Encouragement / Mandatory "Fun" Day

So last night was really cool. I had the most fun so far playing a set. It was in the JPR, and we had a good team . . . albeit, a lot of subs. We had two acoustics, electric, keyboard, bass and drums. It was a blast. And everyone was really encouraging afterwards . . . it was cool . . . Sometimes I don't like such things, because I don't want to get a big head, but sometimes it's nice to be encouraged.

Then there was today . . . Mandatory "Fun" Day, as my buddy Josiah and I call it. It was actually the "Fire In the Night Outing". . . a required time of "fun" at the park early in the "morning" . . . 3 pm . . . which is usually when we are getting up. The park was pretty and all, and the sky was overcast and there was a cool breeze blowing, which was nice . . . but potato sack races and organized games? C'mon! Bleagh!

All of these memories kept floating to the surface the whole time . . . none of them good ones. I don't think I've ever liked those kind of games. Or organized sports in general. Even when I played soccer as a kid, I never really enjoyed it as much as everyone else. I always played the kid back by the goalie that just had to kick the ball as hard as he could so that all the players would run away down the field after it. We called it "fullback" back then . . . I think it's just "defender" now. Then there was the memory of dad making me join little league when I was a kid, and I didn't want to. I remember the first game, when they tried to get me to go bat, and I just sat in the dugout and cried, because I didn't want to be singled out like that and fail in front of everyone. I didn't mind playing outfield . . . I just didn't want the pressure of being at bat. I quit after that game. . . . actually in the middle of it, I think. 

That whole thing translated itself into an intense distaste for any competitive sports after that, because the only message I've ever received while attempting to play is one of anger or frustration at me because I'm not as good at it as they are. . . so I've, for the most part, avoided such things, and stuck to things I knew I could do. . . music, academics, etc.
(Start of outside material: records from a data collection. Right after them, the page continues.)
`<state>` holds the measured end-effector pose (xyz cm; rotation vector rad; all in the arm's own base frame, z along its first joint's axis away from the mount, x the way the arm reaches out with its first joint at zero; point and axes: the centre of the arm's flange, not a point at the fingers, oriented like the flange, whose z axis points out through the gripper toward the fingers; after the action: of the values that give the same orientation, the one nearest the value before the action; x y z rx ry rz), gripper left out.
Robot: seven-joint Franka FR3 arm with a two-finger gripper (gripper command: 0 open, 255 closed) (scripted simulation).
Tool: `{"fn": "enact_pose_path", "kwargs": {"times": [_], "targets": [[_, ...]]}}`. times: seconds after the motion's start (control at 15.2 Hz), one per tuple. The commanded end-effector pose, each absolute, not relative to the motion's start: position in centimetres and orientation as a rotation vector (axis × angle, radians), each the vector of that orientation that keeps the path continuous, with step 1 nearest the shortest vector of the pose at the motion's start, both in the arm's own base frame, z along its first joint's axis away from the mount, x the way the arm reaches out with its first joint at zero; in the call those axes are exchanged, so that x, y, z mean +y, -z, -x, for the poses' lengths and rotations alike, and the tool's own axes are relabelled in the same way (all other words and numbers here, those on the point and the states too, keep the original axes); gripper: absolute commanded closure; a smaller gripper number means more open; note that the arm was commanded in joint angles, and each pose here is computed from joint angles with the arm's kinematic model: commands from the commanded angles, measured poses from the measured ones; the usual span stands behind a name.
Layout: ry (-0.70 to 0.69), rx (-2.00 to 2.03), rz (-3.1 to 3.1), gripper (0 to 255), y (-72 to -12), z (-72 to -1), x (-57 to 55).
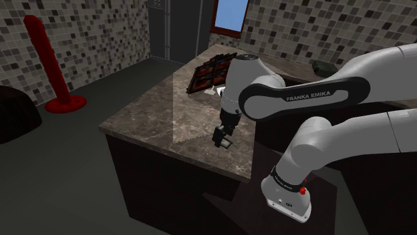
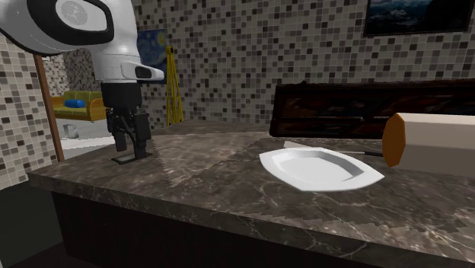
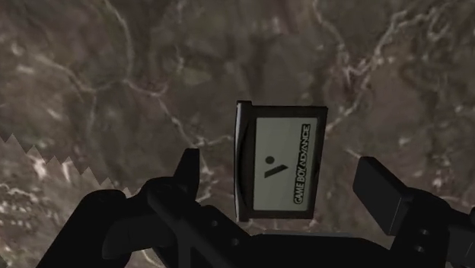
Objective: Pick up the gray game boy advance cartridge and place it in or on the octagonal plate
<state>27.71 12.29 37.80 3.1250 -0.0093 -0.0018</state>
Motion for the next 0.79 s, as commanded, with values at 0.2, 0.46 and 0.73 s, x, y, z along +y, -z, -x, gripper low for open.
{"fn": "enact_pose_path", "kwargs": {"times": [0.2,0.46,0.73], "targets": [[0.002,-0.009,-3.125,255,-37.8,-27.7,12.27],[0.002,-0.01,-3.125,255,-37.76,-27.83,12.16],[0.002,-0.009,-3.125,255,-38.32,-27.71,12.29]]}}
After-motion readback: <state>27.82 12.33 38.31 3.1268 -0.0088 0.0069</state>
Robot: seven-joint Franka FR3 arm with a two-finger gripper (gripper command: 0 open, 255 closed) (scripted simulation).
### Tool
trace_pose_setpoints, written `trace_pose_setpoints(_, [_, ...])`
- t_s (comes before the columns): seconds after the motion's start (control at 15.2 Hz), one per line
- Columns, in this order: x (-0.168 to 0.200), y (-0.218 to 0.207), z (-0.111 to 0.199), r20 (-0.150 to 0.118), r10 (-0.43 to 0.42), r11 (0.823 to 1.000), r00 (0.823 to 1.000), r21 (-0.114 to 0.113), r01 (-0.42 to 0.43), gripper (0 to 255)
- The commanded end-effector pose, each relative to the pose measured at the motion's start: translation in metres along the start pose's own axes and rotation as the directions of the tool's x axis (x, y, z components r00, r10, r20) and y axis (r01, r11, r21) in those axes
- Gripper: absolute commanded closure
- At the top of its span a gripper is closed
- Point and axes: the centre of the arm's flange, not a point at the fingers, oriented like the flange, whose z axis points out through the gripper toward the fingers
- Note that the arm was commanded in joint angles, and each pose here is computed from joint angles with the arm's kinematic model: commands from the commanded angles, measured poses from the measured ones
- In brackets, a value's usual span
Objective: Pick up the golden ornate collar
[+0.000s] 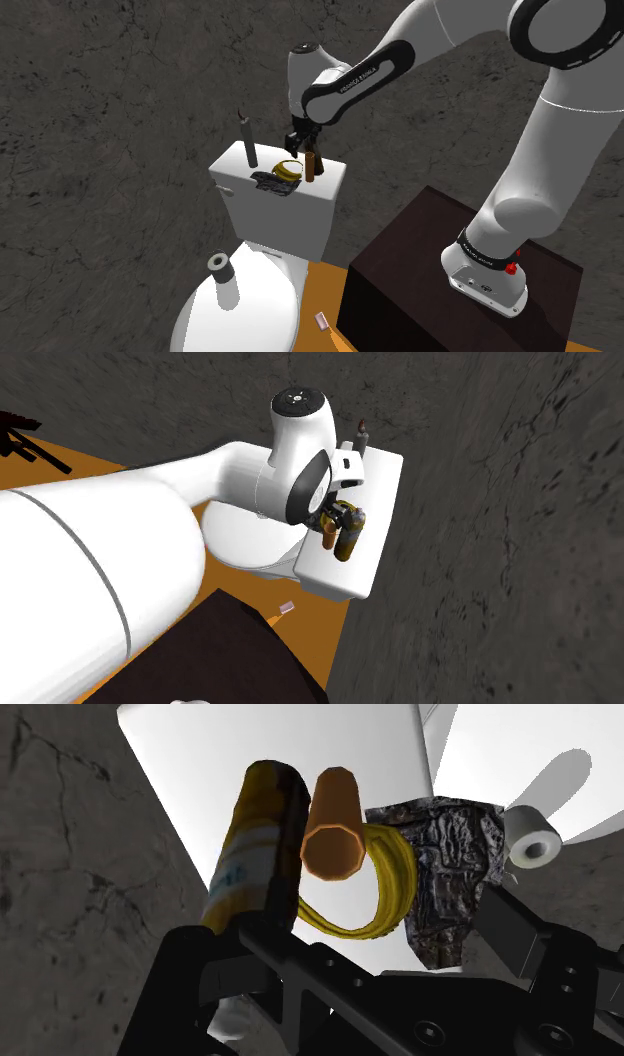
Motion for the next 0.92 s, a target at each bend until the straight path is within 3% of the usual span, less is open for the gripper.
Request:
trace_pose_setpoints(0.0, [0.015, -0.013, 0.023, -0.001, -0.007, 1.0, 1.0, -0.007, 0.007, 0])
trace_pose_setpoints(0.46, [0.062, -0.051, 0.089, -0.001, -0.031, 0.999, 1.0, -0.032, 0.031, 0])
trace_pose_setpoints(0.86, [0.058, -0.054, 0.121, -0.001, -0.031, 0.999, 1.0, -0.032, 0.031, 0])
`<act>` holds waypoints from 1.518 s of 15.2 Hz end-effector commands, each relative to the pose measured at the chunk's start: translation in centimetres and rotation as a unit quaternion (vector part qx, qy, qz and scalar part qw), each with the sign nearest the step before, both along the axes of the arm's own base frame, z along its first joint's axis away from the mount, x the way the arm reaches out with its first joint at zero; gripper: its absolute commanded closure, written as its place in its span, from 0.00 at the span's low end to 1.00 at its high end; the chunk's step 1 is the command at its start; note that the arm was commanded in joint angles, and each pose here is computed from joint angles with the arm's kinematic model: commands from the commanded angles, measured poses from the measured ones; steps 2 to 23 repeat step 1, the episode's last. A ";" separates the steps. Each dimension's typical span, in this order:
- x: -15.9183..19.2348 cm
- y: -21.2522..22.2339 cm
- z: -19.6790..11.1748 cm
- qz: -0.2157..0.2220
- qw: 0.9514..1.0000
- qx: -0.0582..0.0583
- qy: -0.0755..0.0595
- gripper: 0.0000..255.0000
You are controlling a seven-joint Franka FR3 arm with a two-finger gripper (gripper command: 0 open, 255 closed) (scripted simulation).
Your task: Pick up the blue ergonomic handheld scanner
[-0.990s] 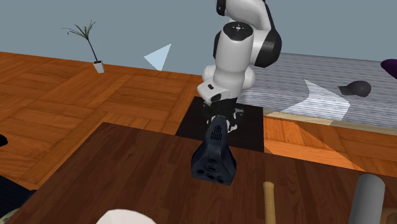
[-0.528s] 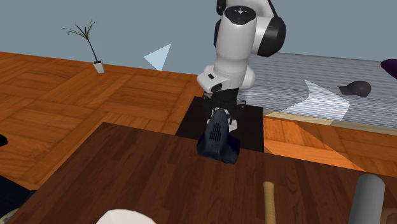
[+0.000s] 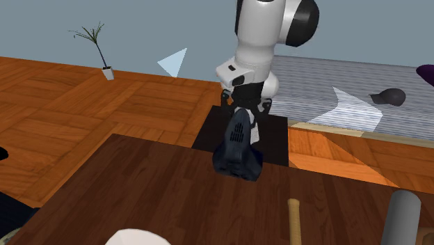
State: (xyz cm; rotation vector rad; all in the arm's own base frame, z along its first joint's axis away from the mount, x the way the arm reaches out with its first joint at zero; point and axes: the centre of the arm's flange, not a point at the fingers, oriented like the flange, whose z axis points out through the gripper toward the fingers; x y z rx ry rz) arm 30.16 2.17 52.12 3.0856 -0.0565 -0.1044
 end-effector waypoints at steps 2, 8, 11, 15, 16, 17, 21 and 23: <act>0.0 0.0 0.5 0.000 1.000 0.000 -0.002 1.00; 0.0 0.0 0.5 0.000 1.000 0.000 -0.002 1.00; 0.0 0.0 0.5 0.000 1.000 0.000 -0.002 1.00; 0.0 0.0 0.5 0.000 1.000 0.000 -0.002 1.00; 0.0 0.0 0.5 0.000 1.000 0.000 -0.002 1.00; 0.0 0.0 0.5 0.000 1.000 0.000 -0.002 1.00; 0.0 0.0 0.5 0.000 1.000 0.000 -0.002 1.00; 0.0 0.0 0.5 0.000 1.000 0.000 -0.002 1.00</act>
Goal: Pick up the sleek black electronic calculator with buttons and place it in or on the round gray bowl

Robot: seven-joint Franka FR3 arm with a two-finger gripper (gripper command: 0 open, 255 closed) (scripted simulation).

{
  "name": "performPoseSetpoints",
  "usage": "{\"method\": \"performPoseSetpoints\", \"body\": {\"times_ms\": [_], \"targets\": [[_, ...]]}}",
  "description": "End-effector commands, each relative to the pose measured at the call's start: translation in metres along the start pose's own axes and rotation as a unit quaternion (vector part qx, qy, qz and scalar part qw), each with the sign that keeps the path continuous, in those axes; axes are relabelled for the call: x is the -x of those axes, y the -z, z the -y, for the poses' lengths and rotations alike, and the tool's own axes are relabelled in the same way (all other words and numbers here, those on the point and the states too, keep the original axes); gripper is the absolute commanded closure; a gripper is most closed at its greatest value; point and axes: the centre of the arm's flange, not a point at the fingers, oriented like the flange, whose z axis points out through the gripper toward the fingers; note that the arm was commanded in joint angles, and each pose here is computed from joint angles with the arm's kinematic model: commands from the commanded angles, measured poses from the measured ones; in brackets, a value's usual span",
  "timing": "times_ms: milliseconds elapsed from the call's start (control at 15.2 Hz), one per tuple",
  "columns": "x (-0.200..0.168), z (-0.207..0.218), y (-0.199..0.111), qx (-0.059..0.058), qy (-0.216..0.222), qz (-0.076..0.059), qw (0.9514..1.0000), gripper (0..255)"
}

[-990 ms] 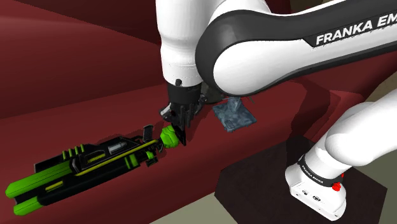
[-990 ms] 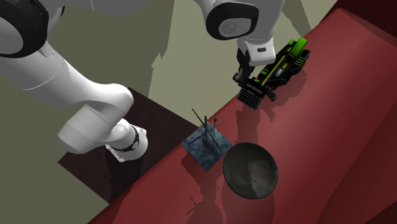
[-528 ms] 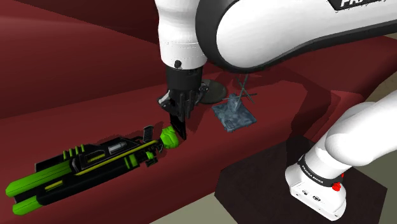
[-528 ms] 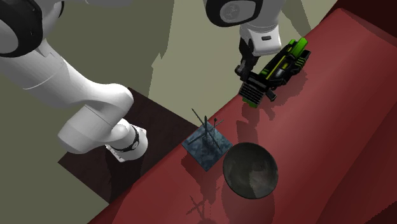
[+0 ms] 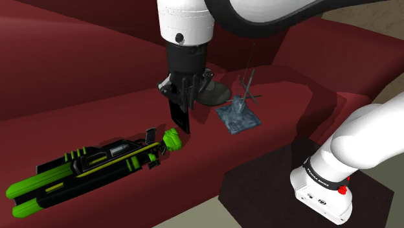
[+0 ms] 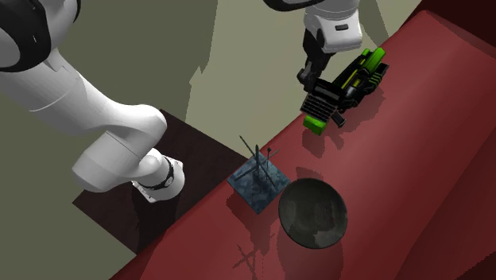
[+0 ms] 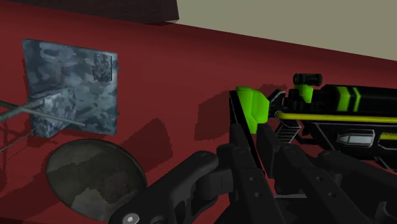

Wow . . . fun revelation times . . . just so anyone knows, I'm not asking for pity or encouragement about this whole thing . . . I'm just talking about how something so simple brought up issues that I had completely forgotten about. . . Most people seems to not have the same issues with sports that I do. I have almost never found them encouraging in the slightest though . . . it's all about performance-based affection . . . I probably need to get over this, though . . . . it was strange, though, I reverted to old habits, today, though, in that while a bunch of people with whom I normally can have good conversations with and hang out and whatever, I just wanted to have nothing to do with them when they started playing sports. . . it was weird.

Anyway, enough with the rambling. blah.

Dad, I love You.
I don't really know what I'm supposed to do with all this.
Today made we want to just curl up in a corner
Or run away.
I felt no kinship with anyone.
I don't know.
Help me understand what You're wanting of me
by showing me these parts of me.
Thank You. I love You.
So be it.

3 comments:

Anonymous said...

Ah, and this is why we are friends...

Nerds unite! Down with sports!

Traci said...

Kris, if it helps, you just described ME when it comes to sports.

Harlan said...

You know it is actually the roar of the crowd that you love most about sports. ;) Seriously though, looking forward to having you back; I need to be better at keeping in touch.

Although I admit, having almost daily updates on your life has been nice.